• WHAT TO DO: For each line below that holds "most", return the line as it stands.

• EXTRACTED INFORMATION:
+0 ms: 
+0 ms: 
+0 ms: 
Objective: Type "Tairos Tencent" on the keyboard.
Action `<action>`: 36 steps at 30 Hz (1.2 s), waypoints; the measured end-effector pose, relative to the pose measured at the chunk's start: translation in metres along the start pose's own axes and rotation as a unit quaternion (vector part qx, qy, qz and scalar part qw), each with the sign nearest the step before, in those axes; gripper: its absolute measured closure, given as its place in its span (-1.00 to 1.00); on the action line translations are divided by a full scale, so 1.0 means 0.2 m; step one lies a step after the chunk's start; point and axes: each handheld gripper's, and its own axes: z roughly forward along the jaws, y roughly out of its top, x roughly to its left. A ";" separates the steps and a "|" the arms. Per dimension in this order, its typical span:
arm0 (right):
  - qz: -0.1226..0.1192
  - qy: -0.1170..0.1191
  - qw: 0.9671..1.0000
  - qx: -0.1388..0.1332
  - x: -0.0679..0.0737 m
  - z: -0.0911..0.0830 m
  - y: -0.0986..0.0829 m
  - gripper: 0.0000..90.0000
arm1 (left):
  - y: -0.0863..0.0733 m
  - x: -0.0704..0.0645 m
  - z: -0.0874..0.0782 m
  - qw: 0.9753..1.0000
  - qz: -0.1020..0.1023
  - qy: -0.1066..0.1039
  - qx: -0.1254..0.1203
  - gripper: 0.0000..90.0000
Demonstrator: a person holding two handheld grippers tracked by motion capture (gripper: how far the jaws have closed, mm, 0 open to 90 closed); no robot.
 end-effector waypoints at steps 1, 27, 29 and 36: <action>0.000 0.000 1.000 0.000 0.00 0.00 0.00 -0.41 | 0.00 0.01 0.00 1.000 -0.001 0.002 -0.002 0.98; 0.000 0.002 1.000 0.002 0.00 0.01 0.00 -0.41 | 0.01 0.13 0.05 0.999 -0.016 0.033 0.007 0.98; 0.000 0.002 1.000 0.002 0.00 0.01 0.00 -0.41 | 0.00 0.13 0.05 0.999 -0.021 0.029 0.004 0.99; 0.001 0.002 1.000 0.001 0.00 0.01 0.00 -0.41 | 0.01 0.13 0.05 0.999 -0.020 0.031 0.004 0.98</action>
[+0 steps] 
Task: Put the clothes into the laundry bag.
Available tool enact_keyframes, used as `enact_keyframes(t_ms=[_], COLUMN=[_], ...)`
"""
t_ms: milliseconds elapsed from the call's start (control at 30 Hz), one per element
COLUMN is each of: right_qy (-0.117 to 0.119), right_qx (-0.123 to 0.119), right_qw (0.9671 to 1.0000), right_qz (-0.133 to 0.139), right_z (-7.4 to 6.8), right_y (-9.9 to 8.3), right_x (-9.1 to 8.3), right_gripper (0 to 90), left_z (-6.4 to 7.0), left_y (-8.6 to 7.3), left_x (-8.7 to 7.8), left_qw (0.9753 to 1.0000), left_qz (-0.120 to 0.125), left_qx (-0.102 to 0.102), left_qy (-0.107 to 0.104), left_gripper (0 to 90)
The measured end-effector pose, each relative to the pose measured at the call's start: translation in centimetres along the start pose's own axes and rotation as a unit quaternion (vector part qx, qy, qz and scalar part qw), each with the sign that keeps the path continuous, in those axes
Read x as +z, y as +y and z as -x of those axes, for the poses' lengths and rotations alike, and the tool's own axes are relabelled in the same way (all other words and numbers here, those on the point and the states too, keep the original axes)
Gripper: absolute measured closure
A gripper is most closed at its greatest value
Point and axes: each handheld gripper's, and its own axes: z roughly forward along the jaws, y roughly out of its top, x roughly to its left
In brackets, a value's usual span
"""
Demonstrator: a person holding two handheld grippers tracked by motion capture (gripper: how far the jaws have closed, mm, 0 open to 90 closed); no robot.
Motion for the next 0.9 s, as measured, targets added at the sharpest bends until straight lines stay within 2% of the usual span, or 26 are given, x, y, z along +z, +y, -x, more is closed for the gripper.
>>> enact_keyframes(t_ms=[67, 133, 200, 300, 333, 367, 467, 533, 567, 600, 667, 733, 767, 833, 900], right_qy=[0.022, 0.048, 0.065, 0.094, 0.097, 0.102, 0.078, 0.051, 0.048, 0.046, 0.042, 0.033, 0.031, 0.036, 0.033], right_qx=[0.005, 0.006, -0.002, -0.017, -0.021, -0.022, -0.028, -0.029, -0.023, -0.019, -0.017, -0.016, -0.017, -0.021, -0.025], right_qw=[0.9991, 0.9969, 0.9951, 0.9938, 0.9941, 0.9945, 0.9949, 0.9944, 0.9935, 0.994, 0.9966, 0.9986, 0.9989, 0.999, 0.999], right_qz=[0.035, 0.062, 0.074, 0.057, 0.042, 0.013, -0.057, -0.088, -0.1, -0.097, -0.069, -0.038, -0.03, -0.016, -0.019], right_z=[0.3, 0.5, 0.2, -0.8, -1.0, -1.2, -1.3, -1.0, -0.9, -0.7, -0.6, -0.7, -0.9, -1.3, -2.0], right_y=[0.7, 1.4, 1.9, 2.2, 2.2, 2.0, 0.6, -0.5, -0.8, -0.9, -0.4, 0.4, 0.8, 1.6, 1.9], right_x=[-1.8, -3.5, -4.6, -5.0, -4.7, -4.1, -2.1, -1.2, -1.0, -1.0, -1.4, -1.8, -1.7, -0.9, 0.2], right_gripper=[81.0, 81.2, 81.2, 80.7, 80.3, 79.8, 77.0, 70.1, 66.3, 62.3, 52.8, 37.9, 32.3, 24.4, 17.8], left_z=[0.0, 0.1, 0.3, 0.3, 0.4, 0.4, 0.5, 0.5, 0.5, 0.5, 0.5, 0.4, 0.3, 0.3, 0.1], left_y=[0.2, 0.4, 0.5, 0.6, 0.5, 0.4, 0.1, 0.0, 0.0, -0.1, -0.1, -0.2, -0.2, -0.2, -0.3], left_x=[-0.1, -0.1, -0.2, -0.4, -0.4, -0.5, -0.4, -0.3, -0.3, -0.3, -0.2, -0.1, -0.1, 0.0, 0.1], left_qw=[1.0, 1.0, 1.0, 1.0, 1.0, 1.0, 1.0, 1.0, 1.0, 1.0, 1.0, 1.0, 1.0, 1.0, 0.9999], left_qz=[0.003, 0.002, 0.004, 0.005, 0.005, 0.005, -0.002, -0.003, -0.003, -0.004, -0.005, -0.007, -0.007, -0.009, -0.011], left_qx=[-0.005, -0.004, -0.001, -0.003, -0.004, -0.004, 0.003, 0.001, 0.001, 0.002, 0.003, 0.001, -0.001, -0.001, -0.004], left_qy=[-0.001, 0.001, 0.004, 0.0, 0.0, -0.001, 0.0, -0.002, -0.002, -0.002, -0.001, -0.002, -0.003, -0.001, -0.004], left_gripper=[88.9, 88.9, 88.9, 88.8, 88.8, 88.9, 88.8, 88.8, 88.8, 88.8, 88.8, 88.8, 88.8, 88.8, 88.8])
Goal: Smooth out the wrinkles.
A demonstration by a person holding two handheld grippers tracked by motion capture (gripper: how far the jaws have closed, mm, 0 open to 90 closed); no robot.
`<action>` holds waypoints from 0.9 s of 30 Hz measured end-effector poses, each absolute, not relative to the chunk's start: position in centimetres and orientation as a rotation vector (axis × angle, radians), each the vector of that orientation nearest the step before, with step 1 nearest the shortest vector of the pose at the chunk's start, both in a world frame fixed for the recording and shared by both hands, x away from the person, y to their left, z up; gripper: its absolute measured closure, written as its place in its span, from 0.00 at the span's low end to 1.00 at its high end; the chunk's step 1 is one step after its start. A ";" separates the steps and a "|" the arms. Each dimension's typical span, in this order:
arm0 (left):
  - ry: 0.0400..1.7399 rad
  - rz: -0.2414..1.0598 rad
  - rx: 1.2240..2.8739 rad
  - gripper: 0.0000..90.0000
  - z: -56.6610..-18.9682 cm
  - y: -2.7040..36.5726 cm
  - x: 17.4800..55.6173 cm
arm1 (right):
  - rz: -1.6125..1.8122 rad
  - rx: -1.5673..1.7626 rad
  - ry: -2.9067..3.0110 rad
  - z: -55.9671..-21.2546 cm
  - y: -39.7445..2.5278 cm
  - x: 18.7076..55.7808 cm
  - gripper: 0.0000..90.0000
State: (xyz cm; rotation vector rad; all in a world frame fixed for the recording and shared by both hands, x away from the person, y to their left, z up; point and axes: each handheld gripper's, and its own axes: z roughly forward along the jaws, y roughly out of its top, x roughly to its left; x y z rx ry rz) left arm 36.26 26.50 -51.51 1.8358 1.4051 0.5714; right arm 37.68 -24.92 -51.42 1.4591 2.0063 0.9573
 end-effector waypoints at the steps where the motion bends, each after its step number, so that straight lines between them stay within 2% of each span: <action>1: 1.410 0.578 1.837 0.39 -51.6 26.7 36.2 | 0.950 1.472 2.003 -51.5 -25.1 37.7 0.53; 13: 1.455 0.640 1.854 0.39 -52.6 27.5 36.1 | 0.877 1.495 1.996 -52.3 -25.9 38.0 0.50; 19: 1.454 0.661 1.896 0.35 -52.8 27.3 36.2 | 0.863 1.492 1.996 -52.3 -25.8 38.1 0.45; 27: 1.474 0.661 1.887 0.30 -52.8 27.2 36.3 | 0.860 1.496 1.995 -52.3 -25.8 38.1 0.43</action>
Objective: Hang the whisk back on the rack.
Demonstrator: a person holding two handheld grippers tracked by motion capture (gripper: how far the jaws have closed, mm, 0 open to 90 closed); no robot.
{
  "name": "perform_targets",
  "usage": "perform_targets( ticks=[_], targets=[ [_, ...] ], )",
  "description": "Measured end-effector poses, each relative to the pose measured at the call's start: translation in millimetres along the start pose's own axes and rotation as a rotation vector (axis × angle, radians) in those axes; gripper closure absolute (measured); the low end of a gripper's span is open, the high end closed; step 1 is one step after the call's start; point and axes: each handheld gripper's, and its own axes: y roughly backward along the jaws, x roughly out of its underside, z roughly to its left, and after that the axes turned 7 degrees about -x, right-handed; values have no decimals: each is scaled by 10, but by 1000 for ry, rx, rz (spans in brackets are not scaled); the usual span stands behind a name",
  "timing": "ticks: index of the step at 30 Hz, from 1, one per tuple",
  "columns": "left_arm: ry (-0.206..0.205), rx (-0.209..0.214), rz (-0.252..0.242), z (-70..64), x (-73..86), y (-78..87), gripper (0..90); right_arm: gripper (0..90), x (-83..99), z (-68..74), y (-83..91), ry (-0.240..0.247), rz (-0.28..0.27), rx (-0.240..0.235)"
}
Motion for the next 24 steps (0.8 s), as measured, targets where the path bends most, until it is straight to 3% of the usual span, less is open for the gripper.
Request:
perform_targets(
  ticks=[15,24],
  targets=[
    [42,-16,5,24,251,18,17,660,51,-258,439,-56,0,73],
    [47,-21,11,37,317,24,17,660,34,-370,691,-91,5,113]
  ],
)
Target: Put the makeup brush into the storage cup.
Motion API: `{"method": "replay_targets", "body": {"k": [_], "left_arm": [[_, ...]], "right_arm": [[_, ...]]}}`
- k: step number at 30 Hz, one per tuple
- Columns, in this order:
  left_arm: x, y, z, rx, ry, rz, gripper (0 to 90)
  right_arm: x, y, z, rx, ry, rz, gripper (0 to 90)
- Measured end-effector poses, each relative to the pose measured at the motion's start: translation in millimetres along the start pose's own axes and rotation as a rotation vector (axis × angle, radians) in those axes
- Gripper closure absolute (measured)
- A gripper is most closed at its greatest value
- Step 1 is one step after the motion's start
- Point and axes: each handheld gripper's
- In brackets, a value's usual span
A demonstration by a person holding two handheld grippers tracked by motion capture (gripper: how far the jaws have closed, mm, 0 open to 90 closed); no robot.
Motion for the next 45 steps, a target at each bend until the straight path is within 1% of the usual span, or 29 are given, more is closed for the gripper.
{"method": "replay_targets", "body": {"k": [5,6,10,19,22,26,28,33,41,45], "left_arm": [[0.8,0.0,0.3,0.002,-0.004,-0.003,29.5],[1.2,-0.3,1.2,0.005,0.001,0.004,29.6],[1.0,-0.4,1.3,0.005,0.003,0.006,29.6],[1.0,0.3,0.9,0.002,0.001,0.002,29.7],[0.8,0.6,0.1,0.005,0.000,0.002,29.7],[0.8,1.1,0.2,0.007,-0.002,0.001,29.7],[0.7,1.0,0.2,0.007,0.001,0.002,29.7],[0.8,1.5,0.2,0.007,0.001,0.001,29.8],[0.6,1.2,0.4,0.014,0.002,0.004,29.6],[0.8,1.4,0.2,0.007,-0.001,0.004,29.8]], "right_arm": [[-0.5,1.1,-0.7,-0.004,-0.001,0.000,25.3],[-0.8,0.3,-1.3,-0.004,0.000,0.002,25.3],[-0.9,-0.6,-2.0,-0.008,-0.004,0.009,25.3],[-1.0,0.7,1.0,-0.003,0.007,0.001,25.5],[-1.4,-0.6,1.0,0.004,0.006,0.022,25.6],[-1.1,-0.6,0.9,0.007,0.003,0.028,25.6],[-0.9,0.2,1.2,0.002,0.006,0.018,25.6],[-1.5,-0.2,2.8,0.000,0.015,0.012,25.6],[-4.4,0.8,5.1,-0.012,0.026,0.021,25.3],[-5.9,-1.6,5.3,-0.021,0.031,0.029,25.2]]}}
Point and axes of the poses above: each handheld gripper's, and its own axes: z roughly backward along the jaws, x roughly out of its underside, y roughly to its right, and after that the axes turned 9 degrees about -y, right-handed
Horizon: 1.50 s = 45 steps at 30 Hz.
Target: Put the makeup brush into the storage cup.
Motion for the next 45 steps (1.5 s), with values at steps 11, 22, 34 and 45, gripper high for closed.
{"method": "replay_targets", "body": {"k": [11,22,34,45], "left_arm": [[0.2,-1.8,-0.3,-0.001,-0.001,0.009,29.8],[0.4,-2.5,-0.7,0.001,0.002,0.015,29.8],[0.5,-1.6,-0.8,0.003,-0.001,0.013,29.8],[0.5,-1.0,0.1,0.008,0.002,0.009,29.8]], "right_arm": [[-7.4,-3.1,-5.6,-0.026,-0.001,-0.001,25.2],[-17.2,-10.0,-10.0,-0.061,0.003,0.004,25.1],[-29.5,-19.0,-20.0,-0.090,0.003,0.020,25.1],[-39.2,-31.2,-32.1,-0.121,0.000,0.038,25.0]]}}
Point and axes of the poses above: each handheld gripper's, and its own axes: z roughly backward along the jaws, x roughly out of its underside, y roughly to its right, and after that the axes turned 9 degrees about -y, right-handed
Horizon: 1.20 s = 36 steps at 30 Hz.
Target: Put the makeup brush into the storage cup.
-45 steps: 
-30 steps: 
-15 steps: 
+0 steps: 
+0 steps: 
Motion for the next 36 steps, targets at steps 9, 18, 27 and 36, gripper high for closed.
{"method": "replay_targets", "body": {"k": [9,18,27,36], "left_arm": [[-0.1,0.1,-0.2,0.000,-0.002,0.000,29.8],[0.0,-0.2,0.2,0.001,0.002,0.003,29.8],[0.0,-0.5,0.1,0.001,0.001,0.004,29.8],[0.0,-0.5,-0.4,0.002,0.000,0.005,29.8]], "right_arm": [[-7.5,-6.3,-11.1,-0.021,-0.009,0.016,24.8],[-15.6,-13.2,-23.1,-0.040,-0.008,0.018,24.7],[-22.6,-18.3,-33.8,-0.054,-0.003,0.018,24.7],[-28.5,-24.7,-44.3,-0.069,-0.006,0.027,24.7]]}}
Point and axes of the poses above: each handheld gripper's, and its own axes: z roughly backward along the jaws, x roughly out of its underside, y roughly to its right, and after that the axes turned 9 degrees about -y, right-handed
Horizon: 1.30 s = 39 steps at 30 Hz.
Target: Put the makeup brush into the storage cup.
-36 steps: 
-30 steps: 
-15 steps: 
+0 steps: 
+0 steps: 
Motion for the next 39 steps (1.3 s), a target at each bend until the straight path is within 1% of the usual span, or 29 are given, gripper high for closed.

• EXERCISE OUTPUT:
A gripper is most closed at its greatest value
Motion for the next 24 steps (0.8 s), as measured, targets where the path bends most, until it is straight to 3% of the usual span, less is open for the gripper.
- A gripper is most closed at its greatest value

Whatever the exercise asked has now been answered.